# fader's 25g reef



## fader (May 31, 2011)

Hi guys,

Just started into all of this and pretty excited. Been getting setup all of the last few weeks and I finally have my LR in and the cycle's started!!!

Now I guess I wait and read up on what type of CUC I should start with???

The specs:
25g starfire from Aqua Inspiration
2' Vertex 50/50
MP10ES
Aquaclear 70 (mech filter now and fuge later)
100w heater

LR is Indonesia just in from SUM
Arag-Alive sand

FTS: Jun 5 2011


----------



## fader (May 31, 2011)

ug. waiting is really boring isn't it? the tank water is really clear and nothing seems to be happening! my last ammonia test looks like it's just over 1mg/l. that's 1ppm right?


----------



## explor3r (Mar 14, 2010)

Nice set up, this is the fun part just be patient and in not time u will have a nice reef....


----------



## ozi (Aug 23, 2007)

Sweet tank!!!
I have a couple suggestions: 
- add a background (it looks best with black or blue)
- move the aquaclear on the back left side, so you have a more turbulent flow distribution in the tank
- raise water level to meet the lip of the filter - that way you won't get the bubbles and the splash-back from them.
Wait for a few days (weeks) until you see algae kicking in and then add a CUC (as varied as you can find)


----------



## fader (May 31, 2011)

thanks guys.

i tried raising the water and it works perfectly. guess some sort of mesh cover will be needed to keep fish from jumping out though right?

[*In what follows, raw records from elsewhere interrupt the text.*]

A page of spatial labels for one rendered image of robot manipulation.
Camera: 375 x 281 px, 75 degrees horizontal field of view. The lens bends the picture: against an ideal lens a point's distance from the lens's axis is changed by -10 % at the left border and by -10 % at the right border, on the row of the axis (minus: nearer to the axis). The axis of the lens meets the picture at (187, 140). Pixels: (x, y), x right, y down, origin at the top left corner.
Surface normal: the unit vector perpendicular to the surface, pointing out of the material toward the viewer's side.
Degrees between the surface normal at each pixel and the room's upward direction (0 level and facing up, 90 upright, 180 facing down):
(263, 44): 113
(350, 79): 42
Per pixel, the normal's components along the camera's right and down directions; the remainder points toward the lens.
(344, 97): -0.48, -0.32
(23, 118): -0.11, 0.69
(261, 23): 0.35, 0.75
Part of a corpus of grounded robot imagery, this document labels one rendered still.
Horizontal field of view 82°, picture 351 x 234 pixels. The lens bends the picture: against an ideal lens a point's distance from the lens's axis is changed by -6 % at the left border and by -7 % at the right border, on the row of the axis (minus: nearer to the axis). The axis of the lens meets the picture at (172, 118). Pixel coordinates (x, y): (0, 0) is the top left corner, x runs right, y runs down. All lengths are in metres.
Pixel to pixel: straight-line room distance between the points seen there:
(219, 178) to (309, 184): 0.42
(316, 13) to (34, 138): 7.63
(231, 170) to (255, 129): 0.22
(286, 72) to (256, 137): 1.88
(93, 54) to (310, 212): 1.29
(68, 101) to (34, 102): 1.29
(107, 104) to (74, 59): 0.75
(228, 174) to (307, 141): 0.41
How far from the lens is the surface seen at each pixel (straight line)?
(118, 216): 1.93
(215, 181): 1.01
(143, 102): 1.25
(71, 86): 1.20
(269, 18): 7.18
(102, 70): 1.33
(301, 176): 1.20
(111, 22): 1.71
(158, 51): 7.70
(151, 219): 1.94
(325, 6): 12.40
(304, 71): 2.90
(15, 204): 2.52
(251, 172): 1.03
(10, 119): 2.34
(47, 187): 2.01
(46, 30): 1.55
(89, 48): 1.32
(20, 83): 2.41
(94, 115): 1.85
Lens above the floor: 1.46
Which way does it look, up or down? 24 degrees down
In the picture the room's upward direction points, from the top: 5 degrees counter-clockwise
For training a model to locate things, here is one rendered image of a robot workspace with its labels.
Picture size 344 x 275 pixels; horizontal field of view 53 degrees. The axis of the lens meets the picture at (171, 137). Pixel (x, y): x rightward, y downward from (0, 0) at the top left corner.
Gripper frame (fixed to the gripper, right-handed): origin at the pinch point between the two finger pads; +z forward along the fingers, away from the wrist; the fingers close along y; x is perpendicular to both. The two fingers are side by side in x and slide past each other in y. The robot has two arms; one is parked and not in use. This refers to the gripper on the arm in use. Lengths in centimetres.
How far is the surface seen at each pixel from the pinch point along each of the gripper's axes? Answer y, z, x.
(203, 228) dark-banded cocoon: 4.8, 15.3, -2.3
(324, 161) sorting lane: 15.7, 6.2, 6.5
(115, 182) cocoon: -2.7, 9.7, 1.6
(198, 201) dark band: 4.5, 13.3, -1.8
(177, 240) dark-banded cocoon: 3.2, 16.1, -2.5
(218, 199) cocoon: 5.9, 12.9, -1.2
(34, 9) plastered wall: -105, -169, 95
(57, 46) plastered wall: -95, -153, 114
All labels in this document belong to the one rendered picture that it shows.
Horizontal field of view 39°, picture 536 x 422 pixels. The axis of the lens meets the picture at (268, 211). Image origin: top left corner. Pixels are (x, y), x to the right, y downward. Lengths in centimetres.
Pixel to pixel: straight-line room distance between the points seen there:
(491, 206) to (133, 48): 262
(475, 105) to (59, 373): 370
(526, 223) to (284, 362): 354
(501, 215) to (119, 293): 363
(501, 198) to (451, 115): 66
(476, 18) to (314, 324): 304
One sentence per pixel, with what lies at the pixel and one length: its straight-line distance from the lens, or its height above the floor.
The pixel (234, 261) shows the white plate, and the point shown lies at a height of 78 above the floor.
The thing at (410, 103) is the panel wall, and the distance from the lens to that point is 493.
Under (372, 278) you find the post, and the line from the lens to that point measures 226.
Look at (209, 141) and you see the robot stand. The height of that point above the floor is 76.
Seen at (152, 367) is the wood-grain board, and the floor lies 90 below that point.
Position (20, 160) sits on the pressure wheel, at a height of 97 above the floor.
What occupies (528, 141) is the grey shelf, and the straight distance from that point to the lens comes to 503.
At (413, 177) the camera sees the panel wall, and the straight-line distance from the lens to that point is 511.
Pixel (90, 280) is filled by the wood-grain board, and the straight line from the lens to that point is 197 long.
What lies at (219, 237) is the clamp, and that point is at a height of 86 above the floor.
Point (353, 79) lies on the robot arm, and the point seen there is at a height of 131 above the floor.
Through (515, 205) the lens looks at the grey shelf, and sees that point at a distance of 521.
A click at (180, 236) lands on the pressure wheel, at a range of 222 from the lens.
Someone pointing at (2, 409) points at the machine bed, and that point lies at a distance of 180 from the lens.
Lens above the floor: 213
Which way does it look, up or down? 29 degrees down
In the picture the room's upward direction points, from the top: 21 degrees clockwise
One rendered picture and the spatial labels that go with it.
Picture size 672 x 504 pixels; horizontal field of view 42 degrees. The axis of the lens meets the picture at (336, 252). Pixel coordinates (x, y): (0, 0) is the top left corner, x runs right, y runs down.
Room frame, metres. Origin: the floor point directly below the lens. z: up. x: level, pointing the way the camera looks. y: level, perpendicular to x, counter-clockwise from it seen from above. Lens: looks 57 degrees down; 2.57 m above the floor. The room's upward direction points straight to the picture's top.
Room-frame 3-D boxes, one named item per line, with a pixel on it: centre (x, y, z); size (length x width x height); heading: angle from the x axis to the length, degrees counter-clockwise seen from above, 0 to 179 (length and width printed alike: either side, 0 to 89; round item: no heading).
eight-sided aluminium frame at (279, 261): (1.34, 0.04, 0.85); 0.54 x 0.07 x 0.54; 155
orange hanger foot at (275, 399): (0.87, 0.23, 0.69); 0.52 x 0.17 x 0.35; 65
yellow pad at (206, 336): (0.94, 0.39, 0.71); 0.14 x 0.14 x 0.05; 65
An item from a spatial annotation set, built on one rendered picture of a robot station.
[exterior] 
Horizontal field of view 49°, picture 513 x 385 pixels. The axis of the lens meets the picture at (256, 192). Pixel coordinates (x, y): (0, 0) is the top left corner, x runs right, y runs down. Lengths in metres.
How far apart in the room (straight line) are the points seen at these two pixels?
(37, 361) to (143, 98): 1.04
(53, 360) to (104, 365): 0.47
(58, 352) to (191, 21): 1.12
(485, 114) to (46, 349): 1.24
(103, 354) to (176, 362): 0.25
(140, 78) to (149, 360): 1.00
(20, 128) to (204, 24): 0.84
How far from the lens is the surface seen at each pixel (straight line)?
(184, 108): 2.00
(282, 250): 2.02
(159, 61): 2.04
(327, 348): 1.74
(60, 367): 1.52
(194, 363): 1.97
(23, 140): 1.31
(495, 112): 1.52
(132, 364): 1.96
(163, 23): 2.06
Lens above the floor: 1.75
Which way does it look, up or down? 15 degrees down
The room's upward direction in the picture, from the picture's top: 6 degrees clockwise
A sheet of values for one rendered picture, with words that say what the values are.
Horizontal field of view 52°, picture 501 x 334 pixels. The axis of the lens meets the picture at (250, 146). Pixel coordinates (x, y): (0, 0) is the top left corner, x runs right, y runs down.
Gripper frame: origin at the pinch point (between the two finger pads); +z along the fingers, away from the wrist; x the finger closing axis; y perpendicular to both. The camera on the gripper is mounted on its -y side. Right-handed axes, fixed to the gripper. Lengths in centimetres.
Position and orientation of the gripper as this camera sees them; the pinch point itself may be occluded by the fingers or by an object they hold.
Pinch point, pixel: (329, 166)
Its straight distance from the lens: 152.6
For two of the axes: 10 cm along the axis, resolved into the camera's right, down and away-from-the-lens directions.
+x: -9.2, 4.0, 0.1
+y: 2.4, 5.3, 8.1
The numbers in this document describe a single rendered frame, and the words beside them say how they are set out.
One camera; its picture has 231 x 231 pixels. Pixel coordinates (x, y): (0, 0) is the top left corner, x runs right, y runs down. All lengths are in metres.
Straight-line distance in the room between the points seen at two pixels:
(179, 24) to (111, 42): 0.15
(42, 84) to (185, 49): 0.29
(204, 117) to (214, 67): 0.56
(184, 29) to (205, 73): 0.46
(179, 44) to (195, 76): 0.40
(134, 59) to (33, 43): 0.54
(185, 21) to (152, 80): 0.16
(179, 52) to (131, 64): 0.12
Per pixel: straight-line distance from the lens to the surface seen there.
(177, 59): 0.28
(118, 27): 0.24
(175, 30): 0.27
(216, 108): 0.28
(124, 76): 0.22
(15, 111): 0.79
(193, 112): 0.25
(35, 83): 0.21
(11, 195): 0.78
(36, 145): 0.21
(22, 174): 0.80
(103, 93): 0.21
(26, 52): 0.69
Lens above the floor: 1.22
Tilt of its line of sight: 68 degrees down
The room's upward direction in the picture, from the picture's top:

i'd like to move the aquaclear to the back but the spot the tank is in there isn't much depth space.


----------



## fader (May 31, 2011)

guess the LR was pretty clean? I just finished my checks tonite and my ammonia has dropped to 0.2 and my nitrite has gone up to 0.5. didn't bother checking the nitrate still.

so my ammonia peaked only at 1ppm? is that normal? should i try and force more of a cycle now with something like uncooked shrimp?

i'm guessing at this rate untouched the cycle will complete in 2 weeks? if my ammonia drops to 0 by Friday would I be able to add a few snails or should I wait until the nitrite drops to 0 too?


----------



## Chris S (Dec 19, 2007)

Wait for:

Ammonia: 0
Nitrite: 0
Nitrate: detectable

But, once it reaches these levels, you either have to add something to keep producing ammonia (fish, etc.) or add more shrimp, or something similar.


----------



## ozi (Aug 23, 2007)

I wouldn't recommend going the shrimp route in a nano. That's meant more for larger tanks, and especially if you started with dry sand and dry rock.
If you do it in your small tank, you'll have ammonia thru the roof and then you'll wait longer for things to come back to normal, plus a massive water change to get rid the nitrate created by that shrimp.
Better to slowly start adding several snails, hermits, etc, and only later fish & corals. Keep every single addition spaced at about 1-2 weeks and you should be fine.
I think you're only at 1ppm ammonia because the rocks didn't loose much of their bacteria during transportation. Whatever bacteria died, formed that bit of ammonia and now it's being proccesed by the rest of the living bacteria.


----------



## fader (May 31, 2011)

Thanks guys for the help. Even with all the reading its still quite a bit of ramp up.

I'll have to check my levels in a bit but surprisingly I came home from work and a lot of the LR is covered in this weird deep brown stuff. Is that algae bloom? I'm hunting around for pictures similar to it and I suspect it is.

I'll def take the advice and do long slow micro cycle steps. Hopefully the levels drop to 0 soon and i'll add a couple of snails and maybe a hermit.


----------



## fader (May 31, 2011)

Well. Things have changed quite a bit since wed. Levels dropped to zero on thurs and I picked up 3 trochus snails and 2 hermit crabs from SUM today. They've got quite a bit to go through as there's brown stuff all over the sand and it's really encrusting the top most LR areas.

I also modified the AquaClear into a fuge and put some cheato in adding this Home Depot LED utility light that's actually quite strong. The impeller is pushing a lot of water. I might do the impeller mod to reduce flow but not sure. I'll leave it for now.

I also noticed what might be really tiny green bubble algae growing in places too. Guess i'll monitor to see how it's fairing.

I'll let the small CUC sit for a week or so and then increase the CUC numbers a bit?


----------



## ozi (Aug 23, 2007)

Yup, sounds good.
The algae you have I think is diatoms, and it takes place in every new SW tank. Nothing to worry about, it will go away in time with the help of the CUC.


----------



## fader (May 31, 2011)

One happy hermit has been munching around the same outcropping for the last 24 hours. But now I've got green hair algae starting too. So far so good. I'm thinking about adding an emerald crab soon too. Leave that as the CUC set for a while.


----------



## fader (May 31, 2011)

ok. it's been a while! added some fish and a frogspawn coral but the green hair algae is going nuts still. i've been battling it all this time. it's coating everything! so no tank shot or anything as the tank has better looking grass than my lawn.

i've given up using fingers or tweezers and used an old toothbrush in the exposed areas. i guess that's a little rough on the LR?


----------